Friday, October 26, 2018

Existential Crisis ?

S is now 35 years old. She's been living in her group home geared toward adults with various developmental disabilities for about 4 years now. Everything has been great up until just recently and now S would prefer to spend her life in bed. Everyone is sad for her and her support team is trying to figure out why she is trapped in this malaise. Rather than looking at the easiest, simplest answer, I tend to make things complex. One of my first thoughts is to wonder if S is leading a fulfilling, meaningful life. Can a person with an intellectual disability have an existential crisis? Well, I think so. I know there is a common misconception that people with intellectual disabilities are eternal children, eternally happy, but they are human beings with the same human needs for belonging, productivity, and meaningful activities as the rest of us. When we want to figure out why S wants to spend sometimes 24 hours straight in bed, not eating, not taking care of basic needs, there could be a number of things going on.

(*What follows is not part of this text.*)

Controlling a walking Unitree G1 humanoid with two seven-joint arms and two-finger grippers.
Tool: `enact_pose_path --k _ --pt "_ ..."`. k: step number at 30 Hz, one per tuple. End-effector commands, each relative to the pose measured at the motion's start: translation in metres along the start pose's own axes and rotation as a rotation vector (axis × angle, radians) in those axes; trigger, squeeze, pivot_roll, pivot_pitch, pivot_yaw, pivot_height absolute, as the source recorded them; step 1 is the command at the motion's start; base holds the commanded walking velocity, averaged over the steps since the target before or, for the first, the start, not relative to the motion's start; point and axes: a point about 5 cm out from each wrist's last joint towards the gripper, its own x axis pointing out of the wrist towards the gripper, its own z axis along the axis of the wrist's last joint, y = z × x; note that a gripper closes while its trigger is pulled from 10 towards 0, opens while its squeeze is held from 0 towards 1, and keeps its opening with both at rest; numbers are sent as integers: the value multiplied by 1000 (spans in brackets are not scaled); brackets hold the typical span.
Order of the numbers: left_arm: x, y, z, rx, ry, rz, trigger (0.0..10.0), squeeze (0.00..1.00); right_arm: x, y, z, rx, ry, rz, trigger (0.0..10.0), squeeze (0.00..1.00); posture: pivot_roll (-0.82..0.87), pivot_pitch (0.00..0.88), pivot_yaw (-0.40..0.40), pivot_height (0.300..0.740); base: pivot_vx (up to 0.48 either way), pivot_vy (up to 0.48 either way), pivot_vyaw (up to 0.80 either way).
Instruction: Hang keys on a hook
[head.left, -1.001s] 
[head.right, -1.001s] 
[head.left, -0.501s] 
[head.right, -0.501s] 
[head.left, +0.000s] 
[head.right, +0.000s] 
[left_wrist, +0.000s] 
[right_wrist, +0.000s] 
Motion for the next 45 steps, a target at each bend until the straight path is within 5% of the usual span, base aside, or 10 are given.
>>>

She could be physically ill, depressed, anxious, bored, overwhelmed, tired or mentally preoccupied and she has not been able to tell any of us why she won't get out of bed.  We are all trying to support S to live a great life but it is on our terms, thinking we know what is best for her. Maybe she is starting to understand that she is not going to have an intimate relationship with another, that she is not going to be a mother. Maybe she sees that she is not going to own her own home, get married, go to college, drive a car. She did have those dreams years ago and other things to look forward to.  If all of the rest of us have the ability and right to design a life that is meaningful, how do we help S and others like her to do the same? Will that be enough to get her out of bed?